¡¡¡shhhhhhh!!!

hay gente dormida…que sueña despierta.

¡¡¡shhhhhhhhhhhhhhhhhhhhhhhh!!!

guarden silencio, ¡que es lunes!,
que tenemos veinticuatro horas por delante para ser lo que queramos ser,
para inventarnos un cuento chino con el que aprender nuevos idiomas,
en el que un “para siempre” no suene tan descabellado.

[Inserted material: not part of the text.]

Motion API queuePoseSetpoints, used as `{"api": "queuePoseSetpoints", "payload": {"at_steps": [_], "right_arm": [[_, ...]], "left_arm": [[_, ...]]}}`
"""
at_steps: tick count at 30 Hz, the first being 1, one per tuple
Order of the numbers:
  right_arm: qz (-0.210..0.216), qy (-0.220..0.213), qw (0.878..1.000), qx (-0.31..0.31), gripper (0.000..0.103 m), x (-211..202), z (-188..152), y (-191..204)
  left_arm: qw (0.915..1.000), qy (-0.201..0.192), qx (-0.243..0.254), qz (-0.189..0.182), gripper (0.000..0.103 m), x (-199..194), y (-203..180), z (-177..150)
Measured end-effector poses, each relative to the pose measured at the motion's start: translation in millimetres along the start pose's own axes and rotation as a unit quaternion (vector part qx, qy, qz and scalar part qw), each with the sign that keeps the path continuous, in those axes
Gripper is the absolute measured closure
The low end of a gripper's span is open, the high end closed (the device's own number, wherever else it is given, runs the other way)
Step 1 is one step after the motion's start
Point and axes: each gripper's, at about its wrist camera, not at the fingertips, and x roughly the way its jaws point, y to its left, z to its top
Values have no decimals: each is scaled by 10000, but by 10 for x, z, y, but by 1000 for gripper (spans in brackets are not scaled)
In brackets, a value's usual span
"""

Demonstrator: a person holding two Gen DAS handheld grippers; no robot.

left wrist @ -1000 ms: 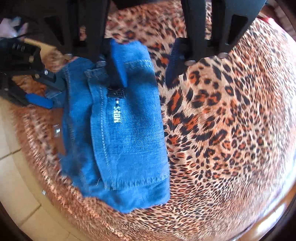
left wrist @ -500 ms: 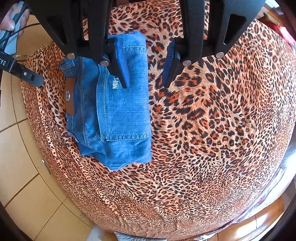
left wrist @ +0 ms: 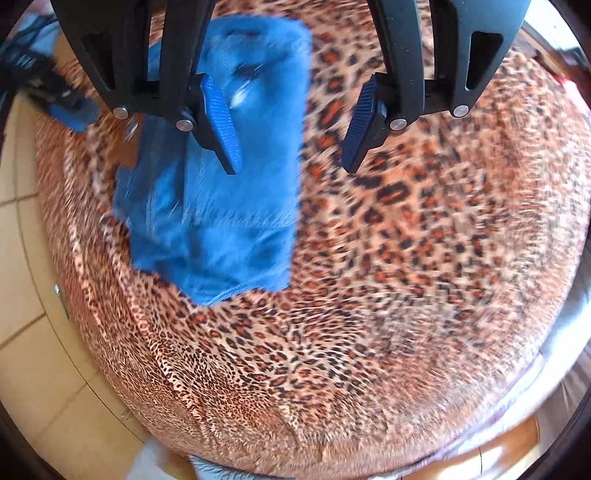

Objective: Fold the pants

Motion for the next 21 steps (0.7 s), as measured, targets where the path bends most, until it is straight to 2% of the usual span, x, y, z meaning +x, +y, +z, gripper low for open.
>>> {"api": "queuePoseSetpoints", "payload": {"at_steps": [3,6,8,10,11,13,16,19,21], "right_arm": [[-60,-51,10000,-17,7,134,213,5],[21,-294,9995,-68,7,260,438,57],[25,-471,9985,-262,10,358,566,128],[-189,-463,9975,-496,14,503,657,189],[-383,-267,9973,-571,15,661,716,194],[-538,169,9972,-484,13,903,781,129],[-335,-7,9981,-518,12,679,751,162],[-34,62,9987,-501,9,467,599,78],[162,116,9993,-331,8,390,452,-44]], "left_arm": [[9999,144,16,51,46,157,-194,184],[9986,49,68,521,46,344,-370,353],[9970,181,62,746,44,580,-435,449],[9949,348,148,932,40,751,-457,482],[9949,313,188,939,40,744,-447,481],[9952,400,266,857,41,666,-443,504],[9984,400,44,392,43,390,-223,417],[9986,458,-248,-81,36,225,65,188],[9965,591,-463,-379,34,213,234,-49]]}}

¡¡¡shhhhhhhhhhhhhhhhhhhhhhhh!!!

¡concentración!
¿ y si dejamos de hacer un p(r)o(bl)ema de cualquier cosa que nos propongamos y la convertimos en realidad?

¡¡¡shhhhhhhhhhhhhhhhhhhhhhhh!!!

¡hagan ruido con siLencio señoras y señores!

¡que comience el espectáculo de quereres que sí pudieron ser!

“érase una vez un Lunes con eLe… en el que ser nuestra #más #mejor #versión”
no hay excusas…
no hay tiempo que perder…
que suenen ¡ahoras!, que suenen ¡yas!

tres,

dos,

uno,

¡acción!

SHHHHHHH

…érase una vez un Lunes por escribir…

una historia que contar,
un día para vivir,
una cadena de “ahoras” en las que brillar,
algo por lo que empezar de nuevo,
un principio para ser la mejor versión original,
una nueva oportunidad para hacer las cosas por primera vez, o por segunda, o por cuarta, o por octava..
el centro neurálgico de todo lo que viene a continuación,

érase una vez… lo que se era,

y sobretodo…

lo que se quiera ser hoy.

escuchando en la bañera

“Si en algún momento tropiezan con una historia, o con alguna de las criaturas que transmiten mis libros, por favor, créanselas. Créanselas porque me las he inventado.” Ana María Matute.